───── Supplied material

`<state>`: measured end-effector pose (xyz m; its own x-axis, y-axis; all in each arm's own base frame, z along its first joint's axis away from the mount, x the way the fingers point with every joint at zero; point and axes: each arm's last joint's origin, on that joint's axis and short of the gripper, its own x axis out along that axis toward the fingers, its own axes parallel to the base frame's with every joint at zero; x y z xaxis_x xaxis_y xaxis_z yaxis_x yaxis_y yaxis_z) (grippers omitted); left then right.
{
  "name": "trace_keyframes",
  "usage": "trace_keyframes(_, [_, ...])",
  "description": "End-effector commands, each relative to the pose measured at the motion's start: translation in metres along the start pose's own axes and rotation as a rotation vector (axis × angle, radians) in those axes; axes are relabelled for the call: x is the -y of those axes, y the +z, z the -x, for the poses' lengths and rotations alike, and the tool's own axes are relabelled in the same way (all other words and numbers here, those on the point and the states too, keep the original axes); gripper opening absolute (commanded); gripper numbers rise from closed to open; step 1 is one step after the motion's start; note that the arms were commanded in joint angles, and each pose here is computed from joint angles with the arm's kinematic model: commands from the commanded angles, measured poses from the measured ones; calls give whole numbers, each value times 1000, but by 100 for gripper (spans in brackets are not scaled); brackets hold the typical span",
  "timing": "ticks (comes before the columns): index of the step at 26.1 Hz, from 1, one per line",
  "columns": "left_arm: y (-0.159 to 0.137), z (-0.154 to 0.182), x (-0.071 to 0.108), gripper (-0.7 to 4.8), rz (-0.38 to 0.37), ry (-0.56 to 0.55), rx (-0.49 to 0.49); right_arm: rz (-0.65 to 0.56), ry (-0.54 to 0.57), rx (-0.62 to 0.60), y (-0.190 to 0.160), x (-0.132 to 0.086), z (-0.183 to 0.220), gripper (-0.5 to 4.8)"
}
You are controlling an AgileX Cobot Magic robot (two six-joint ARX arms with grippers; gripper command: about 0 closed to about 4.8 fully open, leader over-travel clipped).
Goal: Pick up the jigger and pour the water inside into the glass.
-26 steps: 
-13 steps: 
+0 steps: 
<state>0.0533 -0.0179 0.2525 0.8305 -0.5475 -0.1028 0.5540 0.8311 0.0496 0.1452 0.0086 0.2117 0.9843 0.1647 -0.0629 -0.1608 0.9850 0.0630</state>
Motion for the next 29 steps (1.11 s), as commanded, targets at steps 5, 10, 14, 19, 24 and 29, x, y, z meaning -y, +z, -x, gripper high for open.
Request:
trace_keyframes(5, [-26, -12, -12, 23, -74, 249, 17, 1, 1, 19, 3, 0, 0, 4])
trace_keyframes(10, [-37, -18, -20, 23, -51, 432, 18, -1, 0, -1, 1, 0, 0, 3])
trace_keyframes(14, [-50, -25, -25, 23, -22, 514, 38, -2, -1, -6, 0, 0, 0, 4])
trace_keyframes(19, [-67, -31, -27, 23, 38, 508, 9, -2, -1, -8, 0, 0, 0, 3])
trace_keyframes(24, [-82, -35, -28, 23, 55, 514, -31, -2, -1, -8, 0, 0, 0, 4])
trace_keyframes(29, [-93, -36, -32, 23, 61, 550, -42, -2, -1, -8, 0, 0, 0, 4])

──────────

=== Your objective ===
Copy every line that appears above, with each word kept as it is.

=== Reply ===
`<state>`: measured end-effector pose (xyz m; its own x-axis, y-axis; all in each arm's own base frame, z along its first joint's axis away from the mount, x the way the fingers point with every joint at zero; point and axes: each arm's last joint's origin, on that joint's axis and short of the gripper, its own x axis out along that axis toward the fingers, its own axes parallel to the base frame's with every joint at zero; x y z xaxis_x xaxis_y xaxis_z yaxis_x yaxis_y yaxis_z) (grippers omitted); left then right.
{
  "name": "trace_keyframes",
  "usage": "trace_keyframes(_, [_, ...])",
  "description": "End-effector commands, each relative to the pose measured at the motion's start: translation in metres along the start pose's own axes and rotation as a rotation vector (axis × angle, radians) in those axes; axes are relabelled for the call: x is the -y of those axes, y the +z, z the -x, for the poses' lengths and rotations alike, and the tool's own axes are relabelled in the same way (all other words and numbers here, those on the point and the states too, keep the original axes); gripper opening absolute (commanded); gripper numbers rise from closed to open; step 1 is one step after the motion's start; note that the arms were commanded in joint angles, and each pose here is computed from joint angles with the arm's kinematic model: commands from the commanded angles, measured poses from the measured ones; calls give whole numbers, each value times 1000, but by 100 for gripper (spans in brackets are not scaled); brackets hold the typical span",
  "timing": "ticks (comes before the columns): index of the step at 26.1 Hz, from 1, one per line",
  "columns": "left_arm: y (-0.159 to 0.137), z (-0.154 to 0.182), x (-0.071 to 0.108), gripper (-0.7 to 4.8), rz (-0.38 to 0.37), ry (-0.56 to 0.55), rx (-0.49 to 0.49); right_arm: rz (-0.65 to 0.56), ry (-0.54 to 0.57), rx (-0.62 to 0.60), y (-0.190 to 0.160), x (-0.132 to 0.086), z (-0.183 to 0.220), gripper (-0.5 to 4.8)"
}
You are controlling an AgileX Cobot Magic robot (two six-joint ARX arms with grippers; gripper command: about 0 closed to about 4.8 fully open, leader over-travel clipped).
Goal: Pick up the jigger and pour the water inside into the glass.
-26 steps: 
-13 steps: 
+0 steps: 
<state>0.0533 -0.0179 0.2525 0.8305 -0.5475 -0.1028 0.5540 0.8311 0.0496 0.1452 0.0086 0.2117 0.9843 0.1647 -0.0629 -0.1608 0.9850 0.0630</state>
Motion for the next 29 steps (1.11 s), as commanded, targets at steps 5, 10, 14, 19, 24 and 29, x, y, z meaning -y, +z, -x, gripper high for open.
Request:
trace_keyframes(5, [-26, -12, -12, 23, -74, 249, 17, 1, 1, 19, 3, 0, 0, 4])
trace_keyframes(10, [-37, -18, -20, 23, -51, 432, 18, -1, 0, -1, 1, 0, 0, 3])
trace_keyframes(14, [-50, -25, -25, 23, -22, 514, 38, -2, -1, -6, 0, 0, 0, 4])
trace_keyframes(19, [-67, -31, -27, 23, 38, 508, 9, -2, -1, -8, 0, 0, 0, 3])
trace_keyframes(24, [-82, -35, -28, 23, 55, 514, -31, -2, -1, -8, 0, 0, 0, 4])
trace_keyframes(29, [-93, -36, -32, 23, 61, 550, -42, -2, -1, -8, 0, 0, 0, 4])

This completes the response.